Saturday, October 23, 2010

Spiritual jocularity

Mert really does sound almost exactly like Charlie Thomas. He called again yesterday, to thank me. He and his friend have reconnected by telephone and he is happy.
    "Morris," he said, "do you believe that the Good Lord works in mysterious ways?"
    "No, Mert, I don't believe any of that."
    Even though he then said, "Ha! I don't believe that!," it's true. I don't believe it.

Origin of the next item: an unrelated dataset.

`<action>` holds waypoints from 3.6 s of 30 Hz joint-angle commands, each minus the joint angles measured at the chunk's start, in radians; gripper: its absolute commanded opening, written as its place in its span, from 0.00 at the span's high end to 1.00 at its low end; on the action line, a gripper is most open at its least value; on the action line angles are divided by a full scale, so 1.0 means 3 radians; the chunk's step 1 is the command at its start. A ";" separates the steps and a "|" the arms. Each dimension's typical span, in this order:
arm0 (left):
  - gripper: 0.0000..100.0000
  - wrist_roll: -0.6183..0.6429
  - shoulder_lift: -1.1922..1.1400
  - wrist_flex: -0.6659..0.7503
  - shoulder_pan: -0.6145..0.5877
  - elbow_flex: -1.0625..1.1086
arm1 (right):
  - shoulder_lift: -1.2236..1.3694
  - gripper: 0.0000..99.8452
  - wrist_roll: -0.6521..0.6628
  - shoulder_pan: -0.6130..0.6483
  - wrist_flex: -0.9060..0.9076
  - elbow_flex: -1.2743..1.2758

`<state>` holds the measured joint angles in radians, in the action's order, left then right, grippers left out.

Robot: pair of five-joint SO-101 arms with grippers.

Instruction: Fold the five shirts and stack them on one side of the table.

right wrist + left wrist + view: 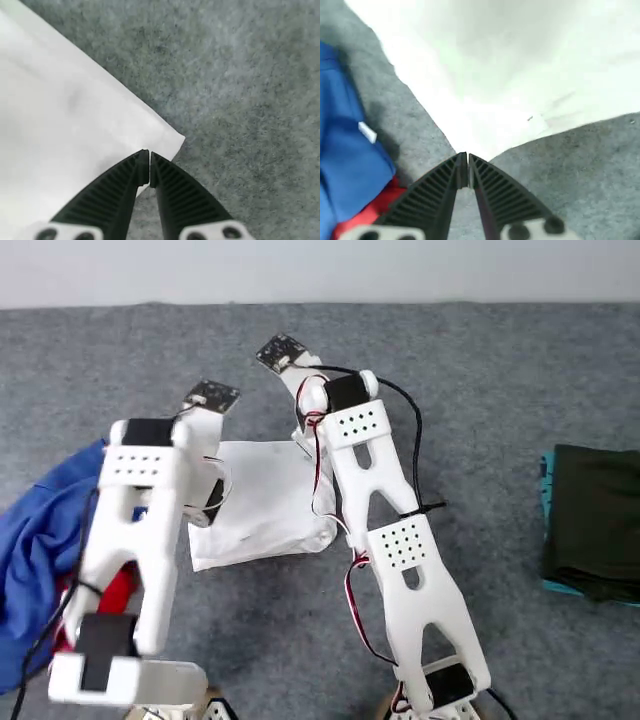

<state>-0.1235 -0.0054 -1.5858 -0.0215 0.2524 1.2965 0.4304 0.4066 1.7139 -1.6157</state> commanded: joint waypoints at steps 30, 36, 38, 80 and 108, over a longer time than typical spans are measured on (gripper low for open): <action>0.98 0.1453 -0.1427 -0.0123 -0.0077 -0.0529 | 0.0263 0.99 -0.0491 -0.0284 -0.0320 -0.0174; 0.98 0.1447 -0.0875 -0.0363 -0.0072 -0.0698 | -0.0115 0.99 -0.0506 -0.0136 -0.0033 -0.0174; 0.98 0.1447 -0.0696 -0.0404 -0.0092 -0.0749 | -0.0248 0.99 -0.0511 -0.0095 0.0084 -0.0174; 0.98 0.1565 -0.3319 -0.0061 -0.0271 -0.3808 | -0.1701 0.99 -0.1376 0.0391 0.0233 0.3243; 0.98 0.1539 -0.1314 -0.0568 -0.0634 -0.2856 | -0.3470 0.99 -0.1376 0.0422 0.0095 0.4526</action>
<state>0.3337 -0.5854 -1.7300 -0.1734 -0.6912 0.3728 0.0269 0.5462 1.7538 -0.3391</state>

But Mert's question made me realize that the texture of Wednesday (and of much of the next two days—and perhaps of today again) is in some ways similar to that of the days of my Youie Summer (1989). But with one saving, essential difference.
    In 1989, I believed that the things that were happening were "signs from UIE," or Universal Intelligent Energy1(pronounced YOU-ie ["or YAH-weh?" my son suggested], and aka "God"). Now, I don't believe that; now, I can just "be spiritual" naturally (if my friend Bill is right in labeling me so; perhaps it just means that I'm able to accept things as they are, and laugh about them) without any supernatural entities clothed by magical thinking.
    I liked to say "Praise Youie!" If I were to say it now, it would be ironically, and also perhaps a bit self-reverently, out of charity for the sad, manic person I was that summer.
    But in not very long, it won't make any difference what I was then or what I am now. Or any of us after we've been dead a while.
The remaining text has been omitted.